Note: I removed all the other processes from the output since they are of no importance to the matter.
As we can see, there is a ps -ef
and a grep --color=auto .
in the output. Can you answer your question now?
Yes. The ps
command has PID 37,188 and the grep
command has PID 37,189. Clearly, they were created left to right and no shell should do this differently.
Technically, in C, we create pipes with the pipe(2)
function which gives us two file descriptors. One is going to be used as the stdout
of ps
and the other as the stdin
of grep
. It is easy enough to hold on the file descriptor for stdin
until after you started ps
.
Further, if you look at your system configuration like so:
$ getconf -a | grep PIPE_BUF
PIPE_BUF 4096
_POSIX_PIPE_BUF 4096
you notice those two parameters defining the minimum guaranteed size of the pipe in bytes. Since Linux 2.6, the default size is 64Kb. Also the absolute maximum number of bytes is defined in:
$ cat /proc/sys/fs/pipe-max-size
1048576
and we can see this is 1Mb. Once the pipe is full, the outputter (ps
in our first example) blocks until data gets read by the process on the other side of the pipe (grep
in our first example).
In other words, since the output of ps
is much less than the size of a pipe:
$ ps -ef | wc
1132 10819 121435
(i.e. about 120Kb of output on my computer at the moment...)
The pipeline won't get blocked at all.
For streamed data over 1Mb, it does get blocked at some point. If grep
was not started immediately, it would never start since the write()
call in the first command would then be blocked.

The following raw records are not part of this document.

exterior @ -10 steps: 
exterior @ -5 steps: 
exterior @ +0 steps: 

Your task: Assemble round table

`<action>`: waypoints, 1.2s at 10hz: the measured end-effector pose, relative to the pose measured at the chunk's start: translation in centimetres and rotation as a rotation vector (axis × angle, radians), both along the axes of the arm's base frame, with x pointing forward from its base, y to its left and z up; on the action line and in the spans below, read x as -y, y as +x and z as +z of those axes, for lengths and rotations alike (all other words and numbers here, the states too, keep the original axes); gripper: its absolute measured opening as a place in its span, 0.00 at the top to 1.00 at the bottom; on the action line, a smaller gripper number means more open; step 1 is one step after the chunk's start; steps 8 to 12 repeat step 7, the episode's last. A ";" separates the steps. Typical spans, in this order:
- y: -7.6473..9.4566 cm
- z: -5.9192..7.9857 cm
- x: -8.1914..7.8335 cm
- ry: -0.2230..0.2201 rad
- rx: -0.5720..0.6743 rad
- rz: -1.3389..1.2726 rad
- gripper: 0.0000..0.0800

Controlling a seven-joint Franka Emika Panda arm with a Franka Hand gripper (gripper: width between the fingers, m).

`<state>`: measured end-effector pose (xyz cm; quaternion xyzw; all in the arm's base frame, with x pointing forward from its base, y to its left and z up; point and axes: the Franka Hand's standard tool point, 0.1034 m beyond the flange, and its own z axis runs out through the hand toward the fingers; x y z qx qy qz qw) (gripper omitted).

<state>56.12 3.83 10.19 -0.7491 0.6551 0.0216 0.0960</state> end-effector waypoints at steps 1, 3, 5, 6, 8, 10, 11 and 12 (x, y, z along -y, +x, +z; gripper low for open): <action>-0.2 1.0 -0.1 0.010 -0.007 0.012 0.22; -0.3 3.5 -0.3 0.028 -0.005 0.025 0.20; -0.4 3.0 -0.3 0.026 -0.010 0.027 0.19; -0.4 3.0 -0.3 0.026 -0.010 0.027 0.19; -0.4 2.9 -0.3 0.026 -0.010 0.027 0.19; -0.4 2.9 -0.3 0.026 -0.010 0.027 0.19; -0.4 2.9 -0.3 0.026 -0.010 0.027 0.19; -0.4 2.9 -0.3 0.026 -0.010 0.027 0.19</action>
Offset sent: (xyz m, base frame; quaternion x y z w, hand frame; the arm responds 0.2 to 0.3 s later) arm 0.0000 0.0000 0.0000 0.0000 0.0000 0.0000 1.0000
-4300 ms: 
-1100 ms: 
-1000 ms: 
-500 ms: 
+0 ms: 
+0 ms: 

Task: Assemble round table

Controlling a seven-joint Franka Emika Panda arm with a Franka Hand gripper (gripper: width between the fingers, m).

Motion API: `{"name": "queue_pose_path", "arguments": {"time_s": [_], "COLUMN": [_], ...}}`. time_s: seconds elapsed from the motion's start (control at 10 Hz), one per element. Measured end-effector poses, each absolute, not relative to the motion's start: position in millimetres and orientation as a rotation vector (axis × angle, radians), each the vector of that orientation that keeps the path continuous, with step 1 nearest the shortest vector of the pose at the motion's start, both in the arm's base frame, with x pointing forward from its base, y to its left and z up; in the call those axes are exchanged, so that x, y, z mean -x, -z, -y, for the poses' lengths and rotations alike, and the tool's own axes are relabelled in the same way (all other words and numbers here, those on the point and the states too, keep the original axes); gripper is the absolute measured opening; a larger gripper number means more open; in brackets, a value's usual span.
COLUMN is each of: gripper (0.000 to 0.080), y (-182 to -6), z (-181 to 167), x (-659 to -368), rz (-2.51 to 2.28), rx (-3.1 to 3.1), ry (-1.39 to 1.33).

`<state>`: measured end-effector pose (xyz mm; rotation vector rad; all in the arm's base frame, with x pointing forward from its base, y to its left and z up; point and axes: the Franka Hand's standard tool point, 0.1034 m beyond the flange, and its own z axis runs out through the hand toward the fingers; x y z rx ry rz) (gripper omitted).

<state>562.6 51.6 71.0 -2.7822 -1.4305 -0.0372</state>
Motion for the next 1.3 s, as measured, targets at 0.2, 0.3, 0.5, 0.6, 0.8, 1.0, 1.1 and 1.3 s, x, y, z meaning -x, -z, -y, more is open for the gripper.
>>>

So the processes are very quickly started back to back, but for most of the time, they run in parallel (or concurrently if you have a single processor). That is, the ps
command will die first. This marks the pipe as "done" (you get the EOF
signal when reading data from it) and that's how the next tool knows it is done and it also dies once it processes the last few bytes it received.
Conversely, if a process on the right side of a pipe dies early (before the one of the left is done writing to the pipe), then the process on the left receives the SIGPIPE
signal as soon as it tries to write to the pipe. This is done like so to make sure that the pipeline dies quickly if any of the processes within it dies.